In comparison, our proposed method receives the highest F1 scores for identifying primary travel activity types compared with the other two models, including Dwelling, Work, and Shopping. Especially, F1 scores for identifying Dwelling and Work activities are boosted compared with RF models, which means that Gstp2Vec automatically distills additional effective features besides the hand-crafted ones through training its two-hop feature aggregators. However, Health activities are identified with relatively low evaluation scores (i.e., \(F1 < 0.5\)) and no Public Community activities are successfully detected (i.e., \(F1 = 0\)). This is because only limited instances of these activity types exist in our case study dataset, so that their distinguishing features are not evident enough to be captured by the graph learning model, which typically performs well on large datasets.

It is worth noting that Work activities are identified with relatively low evaluation scores compared with some previous benchmarking works2. However, the high evaluation scores in previous studies is challenged by their sampling bias. In our dataset, people show irregular spatiotemporal travel patterns. For example, many of them commonly conduct non-Work activities (e.g., eating, drink) during work hours or work at multiple locations during irregular time slots (e.g., weekend, fragmented time slots on weekdays). Generally, as people’s work schedules become more flexible and diverse50, previous best-practice models and data size can hardly generate effective features to capture such irregular movement patterns and to accurately (e.g., recall \(\approx\) 0.82) identify Work activities.


With the development of location-based services, a large amount of individual daily travel trajectories can be collected via GPS installed on portable mobile devices, enabling the investigation of semantic patterns of individual daily travel activities. However, previous studies often fail to identify travel activity types for a wide range of population with diverse travel patterns. Additionally, activity type identification models with high evaluation scores mostly rely on labor-intensive engineering work to manually design optimal features for each distinct activity type. Furthermore, instead of conducing rigorous travel surveys to collect ground truth data for training activity type classifiers, previous methods often leverage place types annotated by volunteers on open source platforms.

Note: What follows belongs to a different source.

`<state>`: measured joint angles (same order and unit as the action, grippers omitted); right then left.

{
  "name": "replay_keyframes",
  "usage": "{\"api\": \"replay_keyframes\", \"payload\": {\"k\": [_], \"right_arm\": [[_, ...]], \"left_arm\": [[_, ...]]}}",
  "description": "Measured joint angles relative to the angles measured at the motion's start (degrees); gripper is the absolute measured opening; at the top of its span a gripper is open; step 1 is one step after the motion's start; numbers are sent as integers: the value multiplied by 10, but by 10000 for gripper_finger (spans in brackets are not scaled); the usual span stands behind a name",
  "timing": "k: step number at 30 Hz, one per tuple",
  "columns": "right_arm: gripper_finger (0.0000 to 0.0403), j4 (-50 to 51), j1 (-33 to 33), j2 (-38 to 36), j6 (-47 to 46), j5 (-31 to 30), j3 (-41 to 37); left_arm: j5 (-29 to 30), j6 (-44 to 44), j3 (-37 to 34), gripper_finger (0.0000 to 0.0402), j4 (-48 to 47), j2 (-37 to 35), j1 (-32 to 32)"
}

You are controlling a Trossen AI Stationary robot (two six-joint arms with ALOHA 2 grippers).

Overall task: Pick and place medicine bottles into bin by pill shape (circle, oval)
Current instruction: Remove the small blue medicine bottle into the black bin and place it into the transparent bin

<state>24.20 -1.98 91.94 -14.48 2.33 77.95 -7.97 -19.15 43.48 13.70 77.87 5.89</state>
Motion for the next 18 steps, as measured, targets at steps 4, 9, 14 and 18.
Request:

Thus, these methods suffer from the bias of human subjectivity and the ambiguity of place categories.

In response, the Gstp2Vec framework proposed by this study enables automatic generation of informative features via encoding and aggregating general statistics representing spatiotemporal movement patterns and locational POI distributions as node features, along with spatiotemporal patterns as edge weights, in a weighted directed graph. To the best of our knowledge, this work is the first to leverage graph based representation learning models for individual travel activity identification. When applied to identifying travel activities of people with diverse travel activity patterns, our proposed model outperforms previous models by receiving higher precision and recall for identifying primary activity types including Dwelling and Work, and receiving relatively high F1 scores for identifying other POI-related activity types including Shopping, Visiting Others’ Home, and Public Drink.